原爆の威力を確かめるため、以下の条件に該当するところが投下候補地になっていました。

①直径3マイルを超える都市
②爆風により効果的に破壊できる地形を持つ都市
③8月までに通常爆弾による爆撃を実施していない都市

最終的に原爆投下の候補地になったのは、広島、京都、新潟、小倉の4都市でした。

(…)

戦後に進駐してきた米国は、広島と長崎に原爆傷害調査委員会(ABCC)を設置して放射能の影響調査を始めました。そこに生存者を連れて行き、血液を採取し、傷やケロイドの写真、死亡した被爆者の臓器などを摘出して、様々な調査や記録を行っていましたが、治療をすることはほとんどありませんでした。 

敗戦の悲惨さ。

私たち国民を、その一部ではなく、その全体を逃れがたく巻き込まれた犠牲者として、国家は戦争へと差し出した。

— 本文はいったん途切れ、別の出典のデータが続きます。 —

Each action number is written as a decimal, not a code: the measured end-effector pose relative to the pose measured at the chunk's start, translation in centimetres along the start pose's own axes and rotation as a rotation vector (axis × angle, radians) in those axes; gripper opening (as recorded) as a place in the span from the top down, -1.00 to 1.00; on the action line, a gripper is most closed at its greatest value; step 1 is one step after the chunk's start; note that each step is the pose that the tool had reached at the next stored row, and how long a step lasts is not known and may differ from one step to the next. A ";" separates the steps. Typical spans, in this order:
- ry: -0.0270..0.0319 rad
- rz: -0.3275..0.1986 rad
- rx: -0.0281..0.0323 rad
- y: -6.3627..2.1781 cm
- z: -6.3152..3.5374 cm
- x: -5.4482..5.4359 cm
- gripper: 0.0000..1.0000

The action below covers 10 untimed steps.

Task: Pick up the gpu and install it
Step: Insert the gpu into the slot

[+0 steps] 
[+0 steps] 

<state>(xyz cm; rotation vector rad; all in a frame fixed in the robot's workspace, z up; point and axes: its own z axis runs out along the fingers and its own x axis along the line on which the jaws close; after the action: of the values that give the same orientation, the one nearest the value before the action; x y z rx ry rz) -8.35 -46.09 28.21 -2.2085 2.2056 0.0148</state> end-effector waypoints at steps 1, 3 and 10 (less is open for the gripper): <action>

繰り返しません、あやまちは、というとき、少なくとも知識の点において、私たちは大きな誤りはなく、この国の犠牲者たちの歴史を知っているのだろうか? いや、さらに正確さをもってこう問い直すべきだろう。

誰が、どんな理由で、誤った「歴史」を普及させているのだろう? 誰が、どんな理由で、真実を殺しているのだろう?